§ Exercise details
Whenever a line of the records below contains the word "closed", copy that line.

──────

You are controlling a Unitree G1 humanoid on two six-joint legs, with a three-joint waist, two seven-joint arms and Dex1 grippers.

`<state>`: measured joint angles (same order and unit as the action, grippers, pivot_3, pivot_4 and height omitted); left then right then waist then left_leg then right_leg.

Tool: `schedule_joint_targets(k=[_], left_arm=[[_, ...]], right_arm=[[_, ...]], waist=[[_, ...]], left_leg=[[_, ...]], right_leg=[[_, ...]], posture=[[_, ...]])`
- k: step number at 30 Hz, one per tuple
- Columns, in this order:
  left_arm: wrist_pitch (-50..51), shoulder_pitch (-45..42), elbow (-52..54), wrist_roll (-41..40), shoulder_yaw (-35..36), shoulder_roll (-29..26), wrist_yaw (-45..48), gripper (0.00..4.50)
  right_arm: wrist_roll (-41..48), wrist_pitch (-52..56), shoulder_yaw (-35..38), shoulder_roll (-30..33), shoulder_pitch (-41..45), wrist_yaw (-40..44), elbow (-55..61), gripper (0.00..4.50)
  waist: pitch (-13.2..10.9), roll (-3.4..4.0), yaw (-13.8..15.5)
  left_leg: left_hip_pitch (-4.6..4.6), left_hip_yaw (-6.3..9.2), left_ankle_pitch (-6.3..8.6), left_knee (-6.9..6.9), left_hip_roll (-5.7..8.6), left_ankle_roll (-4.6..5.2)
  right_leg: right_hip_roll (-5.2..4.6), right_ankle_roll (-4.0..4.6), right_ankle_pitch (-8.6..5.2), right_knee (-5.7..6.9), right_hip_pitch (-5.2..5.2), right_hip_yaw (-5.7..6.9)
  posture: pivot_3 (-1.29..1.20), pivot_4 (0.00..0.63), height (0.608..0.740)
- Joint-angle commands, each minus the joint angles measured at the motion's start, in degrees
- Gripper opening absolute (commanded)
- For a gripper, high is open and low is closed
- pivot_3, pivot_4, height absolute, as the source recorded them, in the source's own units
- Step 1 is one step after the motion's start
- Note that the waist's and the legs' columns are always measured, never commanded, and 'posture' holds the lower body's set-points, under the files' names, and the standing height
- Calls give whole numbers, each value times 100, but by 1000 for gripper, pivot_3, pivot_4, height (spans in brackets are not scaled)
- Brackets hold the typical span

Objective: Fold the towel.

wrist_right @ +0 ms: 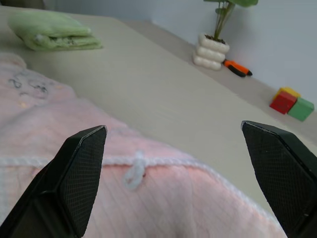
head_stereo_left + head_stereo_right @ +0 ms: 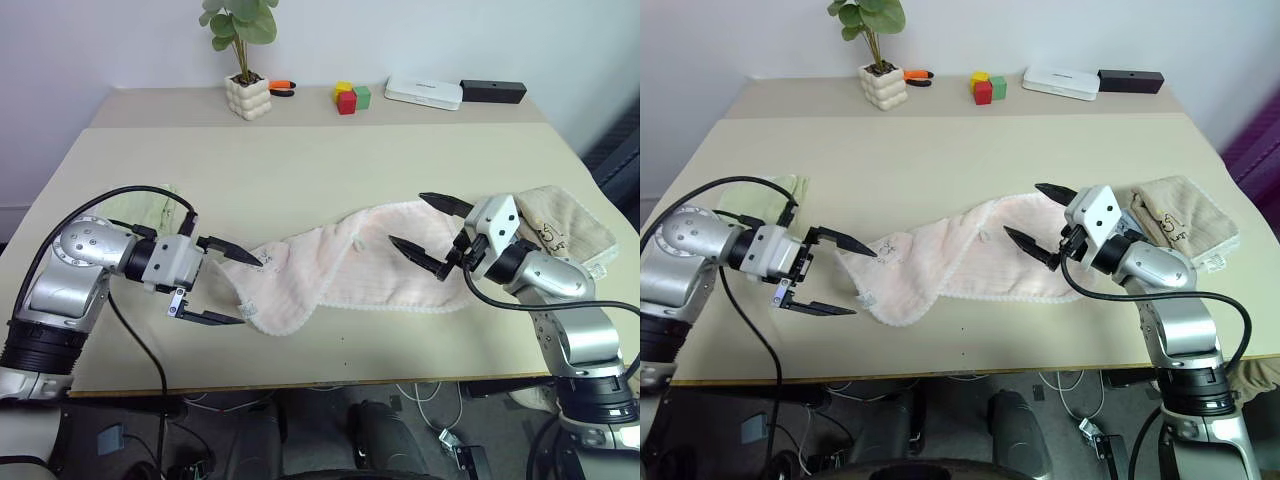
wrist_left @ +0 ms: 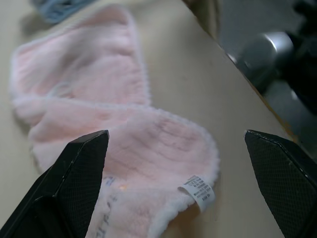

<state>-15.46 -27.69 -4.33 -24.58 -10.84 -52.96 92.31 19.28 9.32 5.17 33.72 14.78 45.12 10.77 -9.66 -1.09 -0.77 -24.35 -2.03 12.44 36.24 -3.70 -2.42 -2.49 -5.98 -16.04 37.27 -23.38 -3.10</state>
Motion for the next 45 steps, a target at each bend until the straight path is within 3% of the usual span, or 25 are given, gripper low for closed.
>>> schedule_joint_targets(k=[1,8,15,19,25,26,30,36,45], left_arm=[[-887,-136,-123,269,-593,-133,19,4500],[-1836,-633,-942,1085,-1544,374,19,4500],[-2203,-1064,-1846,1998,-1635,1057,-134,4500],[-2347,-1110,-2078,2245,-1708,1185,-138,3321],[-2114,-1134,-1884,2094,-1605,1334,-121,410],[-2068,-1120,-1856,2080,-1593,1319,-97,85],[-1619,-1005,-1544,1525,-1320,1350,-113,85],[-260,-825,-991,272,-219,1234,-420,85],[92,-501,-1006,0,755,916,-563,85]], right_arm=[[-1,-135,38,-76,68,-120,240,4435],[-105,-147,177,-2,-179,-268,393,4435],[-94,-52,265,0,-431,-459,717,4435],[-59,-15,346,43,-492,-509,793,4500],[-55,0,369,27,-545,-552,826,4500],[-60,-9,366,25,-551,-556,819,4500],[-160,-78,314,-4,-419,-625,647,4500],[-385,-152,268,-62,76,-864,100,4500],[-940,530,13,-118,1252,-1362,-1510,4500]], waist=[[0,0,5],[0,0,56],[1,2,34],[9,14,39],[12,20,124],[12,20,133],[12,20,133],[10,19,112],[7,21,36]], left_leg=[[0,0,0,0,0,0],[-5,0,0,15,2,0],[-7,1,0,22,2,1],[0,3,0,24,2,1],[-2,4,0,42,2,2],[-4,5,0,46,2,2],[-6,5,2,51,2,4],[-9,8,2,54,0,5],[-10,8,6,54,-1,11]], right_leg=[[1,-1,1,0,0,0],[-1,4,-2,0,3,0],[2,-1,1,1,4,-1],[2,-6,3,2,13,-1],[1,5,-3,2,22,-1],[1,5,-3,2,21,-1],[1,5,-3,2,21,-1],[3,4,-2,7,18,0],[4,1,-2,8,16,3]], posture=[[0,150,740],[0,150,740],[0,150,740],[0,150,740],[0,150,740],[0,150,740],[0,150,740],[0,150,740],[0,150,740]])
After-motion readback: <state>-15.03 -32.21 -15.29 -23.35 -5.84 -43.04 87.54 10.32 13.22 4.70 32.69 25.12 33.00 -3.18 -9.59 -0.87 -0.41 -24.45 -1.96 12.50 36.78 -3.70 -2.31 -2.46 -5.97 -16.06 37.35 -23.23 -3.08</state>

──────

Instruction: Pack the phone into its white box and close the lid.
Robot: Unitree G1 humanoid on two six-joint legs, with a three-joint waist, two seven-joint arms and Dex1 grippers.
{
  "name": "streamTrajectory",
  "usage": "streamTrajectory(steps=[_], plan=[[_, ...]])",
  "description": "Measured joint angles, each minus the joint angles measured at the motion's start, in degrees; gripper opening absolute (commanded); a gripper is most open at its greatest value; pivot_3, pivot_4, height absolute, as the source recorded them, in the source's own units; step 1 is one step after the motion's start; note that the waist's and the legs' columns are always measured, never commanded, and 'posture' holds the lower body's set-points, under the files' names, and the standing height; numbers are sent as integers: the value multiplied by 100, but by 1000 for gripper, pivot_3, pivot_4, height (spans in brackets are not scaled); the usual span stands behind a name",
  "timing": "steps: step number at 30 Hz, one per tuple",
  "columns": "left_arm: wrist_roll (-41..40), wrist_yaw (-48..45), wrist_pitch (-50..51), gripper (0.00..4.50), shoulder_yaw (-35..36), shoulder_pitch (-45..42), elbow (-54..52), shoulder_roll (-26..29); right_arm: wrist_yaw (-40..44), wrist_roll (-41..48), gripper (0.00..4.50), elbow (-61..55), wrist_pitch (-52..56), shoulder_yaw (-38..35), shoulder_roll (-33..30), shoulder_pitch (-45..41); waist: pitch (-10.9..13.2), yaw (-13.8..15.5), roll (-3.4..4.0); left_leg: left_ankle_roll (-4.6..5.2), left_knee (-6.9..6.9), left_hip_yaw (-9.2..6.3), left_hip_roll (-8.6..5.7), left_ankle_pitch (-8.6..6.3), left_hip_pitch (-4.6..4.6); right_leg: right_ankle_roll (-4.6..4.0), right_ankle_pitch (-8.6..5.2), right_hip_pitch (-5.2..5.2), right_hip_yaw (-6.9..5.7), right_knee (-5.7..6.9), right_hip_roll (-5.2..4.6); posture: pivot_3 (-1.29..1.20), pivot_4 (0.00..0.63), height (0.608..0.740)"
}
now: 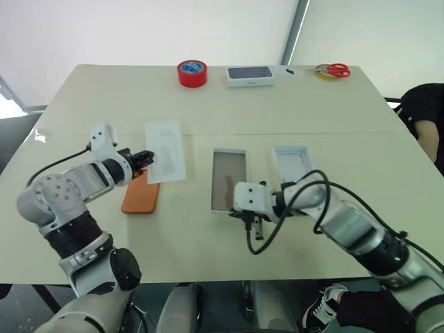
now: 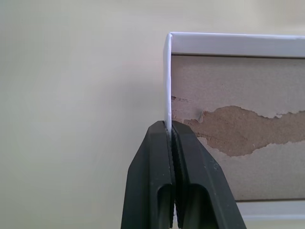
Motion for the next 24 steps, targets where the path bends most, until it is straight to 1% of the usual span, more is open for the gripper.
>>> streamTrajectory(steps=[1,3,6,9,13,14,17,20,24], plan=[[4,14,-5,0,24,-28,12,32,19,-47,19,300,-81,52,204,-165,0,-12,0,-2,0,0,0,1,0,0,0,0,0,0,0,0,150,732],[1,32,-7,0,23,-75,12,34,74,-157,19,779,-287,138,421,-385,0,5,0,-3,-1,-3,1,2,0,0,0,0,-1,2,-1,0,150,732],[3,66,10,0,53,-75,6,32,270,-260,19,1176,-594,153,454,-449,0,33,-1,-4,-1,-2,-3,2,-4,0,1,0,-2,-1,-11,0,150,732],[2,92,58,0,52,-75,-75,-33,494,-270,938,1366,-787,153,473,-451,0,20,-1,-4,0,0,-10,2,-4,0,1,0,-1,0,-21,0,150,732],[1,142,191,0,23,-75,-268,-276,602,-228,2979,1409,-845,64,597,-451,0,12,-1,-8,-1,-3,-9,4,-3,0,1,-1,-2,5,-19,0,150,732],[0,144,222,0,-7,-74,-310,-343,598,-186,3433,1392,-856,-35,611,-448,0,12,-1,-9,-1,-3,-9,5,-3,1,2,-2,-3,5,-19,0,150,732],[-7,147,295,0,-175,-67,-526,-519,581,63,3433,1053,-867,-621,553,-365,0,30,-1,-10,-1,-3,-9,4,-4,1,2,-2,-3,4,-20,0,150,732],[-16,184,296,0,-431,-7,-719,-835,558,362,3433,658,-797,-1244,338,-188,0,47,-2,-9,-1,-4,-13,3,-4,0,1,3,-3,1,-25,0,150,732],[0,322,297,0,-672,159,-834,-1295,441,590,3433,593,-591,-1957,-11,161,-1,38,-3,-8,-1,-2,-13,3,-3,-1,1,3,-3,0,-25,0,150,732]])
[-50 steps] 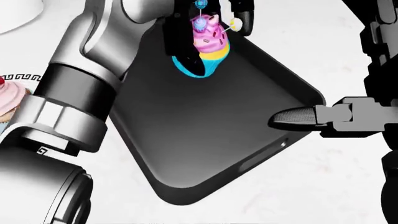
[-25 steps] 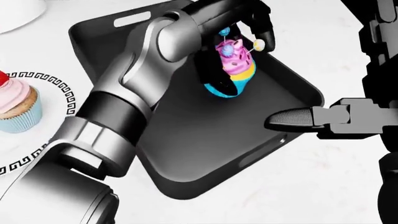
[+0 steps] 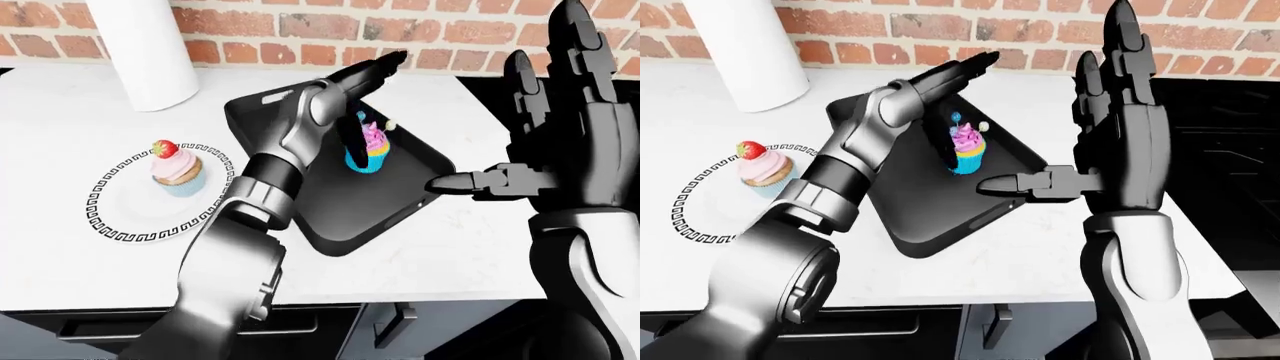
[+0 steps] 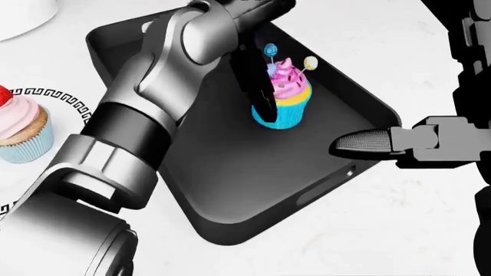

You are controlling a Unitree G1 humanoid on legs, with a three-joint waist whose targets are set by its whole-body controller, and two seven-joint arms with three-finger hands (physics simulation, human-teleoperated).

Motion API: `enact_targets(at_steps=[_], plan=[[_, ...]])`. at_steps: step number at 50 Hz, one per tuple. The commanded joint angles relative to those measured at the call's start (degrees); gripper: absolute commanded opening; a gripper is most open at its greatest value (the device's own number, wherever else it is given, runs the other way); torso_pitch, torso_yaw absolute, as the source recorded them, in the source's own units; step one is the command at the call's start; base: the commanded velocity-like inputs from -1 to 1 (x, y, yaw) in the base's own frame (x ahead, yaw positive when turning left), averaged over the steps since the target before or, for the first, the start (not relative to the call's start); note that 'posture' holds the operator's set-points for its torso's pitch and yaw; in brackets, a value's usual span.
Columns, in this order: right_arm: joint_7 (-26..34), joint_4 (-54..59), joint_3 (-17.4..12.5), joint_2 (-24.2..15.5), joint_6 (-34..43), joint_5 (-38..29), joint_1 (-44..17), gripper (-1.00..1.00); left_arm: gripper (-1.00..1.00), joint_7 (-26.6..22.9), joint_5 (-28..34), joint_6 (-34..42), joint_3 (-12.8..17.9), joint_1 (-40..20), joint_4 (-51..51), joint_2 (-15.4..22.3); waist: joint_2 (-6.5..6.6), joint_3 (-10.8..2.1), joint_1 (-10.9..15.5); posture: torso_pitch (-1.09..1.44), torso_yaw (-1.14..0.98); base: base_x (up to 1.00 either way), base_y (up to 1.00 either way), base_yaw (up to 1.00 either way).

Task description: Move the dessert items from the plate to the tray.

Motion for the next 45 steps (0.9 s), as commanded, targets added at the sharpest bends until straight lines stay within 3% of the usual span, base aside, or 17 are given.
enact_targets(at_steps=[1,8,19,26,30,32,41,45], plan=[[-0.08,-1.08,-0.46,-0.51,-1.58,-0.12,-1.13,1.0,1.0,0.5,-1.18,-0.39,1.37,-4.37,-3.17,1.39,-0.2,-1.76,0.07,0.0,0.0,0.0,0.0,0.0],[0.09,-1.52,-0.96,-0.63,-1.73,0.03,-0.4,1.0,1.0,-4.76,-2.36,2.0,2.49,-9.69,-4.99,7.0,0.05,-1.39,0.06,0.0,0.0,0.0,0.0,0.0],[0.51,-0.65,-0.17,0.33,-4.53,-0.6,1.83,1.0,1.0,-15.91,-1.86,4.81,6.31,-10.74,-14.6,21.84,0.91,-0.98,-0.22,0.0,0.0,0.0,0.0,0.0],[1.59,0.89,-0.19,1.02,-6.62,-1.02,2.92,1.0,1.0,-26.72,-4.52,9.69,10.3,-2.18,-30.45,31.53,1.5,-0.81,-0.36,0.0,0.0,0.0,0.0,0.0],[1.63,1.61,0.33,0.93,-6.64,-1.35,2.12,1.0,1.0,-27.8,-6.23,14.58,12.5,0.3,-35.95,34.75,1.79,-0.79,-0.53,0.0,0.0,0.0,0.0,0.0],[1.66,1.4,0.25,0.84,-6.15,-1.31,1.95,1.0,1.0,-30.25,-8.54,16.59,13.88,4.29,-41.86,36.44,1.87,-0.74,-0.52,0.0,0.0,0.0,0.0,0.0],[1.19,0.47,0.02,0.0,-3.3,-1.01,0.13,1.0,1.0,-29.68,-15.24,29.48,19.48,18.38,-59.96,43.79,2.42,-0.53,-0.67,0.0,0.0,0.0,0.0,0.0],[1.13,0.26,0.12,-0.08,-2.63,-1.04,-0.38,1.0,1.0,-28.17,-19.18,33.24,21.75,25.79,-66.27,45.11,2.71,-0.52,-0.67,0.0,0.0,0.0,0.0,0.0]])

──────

§ Answer below
- For a gripper, high is open and low is closed
Motion for the next 45 steps, a target at each bend until the straight path is within 3% of the usual span, or 25 are given, gripper low for closed.

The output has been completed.